New-look Nelson leading new-look UCLA

New-look Nelson leading new-look UCLA

Published Nov. 18, 2010 9:25 a.m. ET

By Don MacLean
FOX Sports West and PRIME TICKET

Early last season, UCLA forward Reeves Nelson got a couple of tattoos and went on to have a pretty good freshman season, averaging 11.1 points and 5.7 rebounds per game. This year he came back with a bunch more tattoos and a bunch more game.

In 2009-10, Nelson primarily did his damage in the paint with putbacks on offensive rebounds and finishing off plays from teammates' passes. This year he is running the floor and getting easy transition buckets, stepping out and hitting jumpers and really moving without the ball to find space to score. He is averaging 19.3 points and 9.7 rebounds through three games and is shooting an eye-popping 75% from the field on 24-of-32 shooting. Before UCLA's 57-44 win over Pacific, Nelson said that the biggest reason he thinks he is playing so well is the changes he made to his body in the offseason. His weight is basically the same as a year ago but his body fat went from 9% down to 5%, which has allowed him to be in better condition to be more active in the paint and be able to run the floor.

Nelson's improved fitness has coincided with his terrific start this season, helping the Bruins come out of the gates with a 3-0 record. It's typically not a big deal in Westwood if UCLA wins its first three games, but after last season's opening-game loss to Cal State Fullerton, a 27-point loss to the University of Portland and a loss to Long Beach State, starting 3-0 is significant.

Head coach Ben Howland said they were going to make changes this season and were going to run more on offense. Though just three games into the season, it is very apparent that they are really looking to push it in transition. On rebounds or made baskets, new starting point guard Lazeric Jones is pushing the ball up the floor quickly and the wings and bigs are running with him, trying to attack early before the other team can set their defense. If Tyler Honeycutt or Nelson get a rebound, they are looking to push the ball up the court, which is something we didn't see a year ago. Through the first three games, UCLA is averaging seven more points per game than they did last year, and that includes Tuesday night's clunker vs. Pacific in which UCLA scored just 17 points in the second half.

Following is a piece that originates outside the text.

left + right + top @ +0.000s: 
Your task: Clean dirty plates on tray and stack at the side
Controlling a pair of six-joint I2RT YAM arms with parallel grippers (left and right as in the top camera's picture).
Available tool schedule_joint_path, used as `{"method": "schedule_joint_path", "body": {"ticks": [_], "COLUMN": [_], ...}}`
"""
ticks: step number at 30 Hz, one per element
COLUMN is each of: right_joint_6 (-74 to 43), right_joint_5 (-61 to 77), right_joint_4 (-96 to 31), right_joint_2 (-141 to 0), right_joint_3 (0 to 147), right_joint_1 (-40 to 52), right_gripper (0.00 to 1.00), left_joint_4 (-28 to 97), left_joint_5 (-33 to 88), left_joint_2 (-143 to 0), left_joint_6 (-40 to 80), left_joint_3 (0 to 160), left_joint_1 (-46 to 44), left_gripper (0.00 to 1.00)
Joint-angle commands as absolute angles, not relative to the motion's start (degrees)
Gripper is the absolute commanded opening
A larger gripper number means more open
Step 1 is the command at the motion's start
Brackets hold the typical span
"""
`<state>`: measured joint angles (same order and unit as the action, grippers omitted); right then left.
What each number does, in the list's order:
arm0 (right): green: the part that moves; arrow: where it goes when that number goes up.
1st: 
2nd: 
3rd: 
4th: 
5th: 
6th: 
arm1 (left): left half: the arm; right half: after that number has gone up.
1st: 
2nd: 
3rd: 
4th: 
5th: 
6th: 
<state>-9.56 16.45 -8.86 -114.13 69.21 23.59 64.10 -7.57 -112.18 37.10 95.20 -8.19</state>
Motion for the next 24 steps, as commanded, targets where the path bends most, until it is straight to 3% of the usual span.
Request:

Jones, who provides the Bruins with some real stability at the point guard position, might be the second biggest reason for UCLA's strong start. UCLA really struggled at that position last year, but Jones has come in and been a real difference-maker here in the early going. He' continues to make good decisions, and more importantly, is not turning the ball over. He is getting his teammates the ball on time and where they want it, and when he finds himself open, he is knocking down jumpers. He's hitting 52% of his shots and is third on the team in scoring at just over 12 a game.

When changing the way a team plays, it is important to have a guy that has full command of the offense, and Jones has been that guy.

With the improved play of Nelson, tattoos and all, and the stability of Jones leading UCLA's new-look attack, the Bruins offense should be much more athletic and push the ball.

Three games do not make a season, but compared to last year, 3-0 looks pretty good.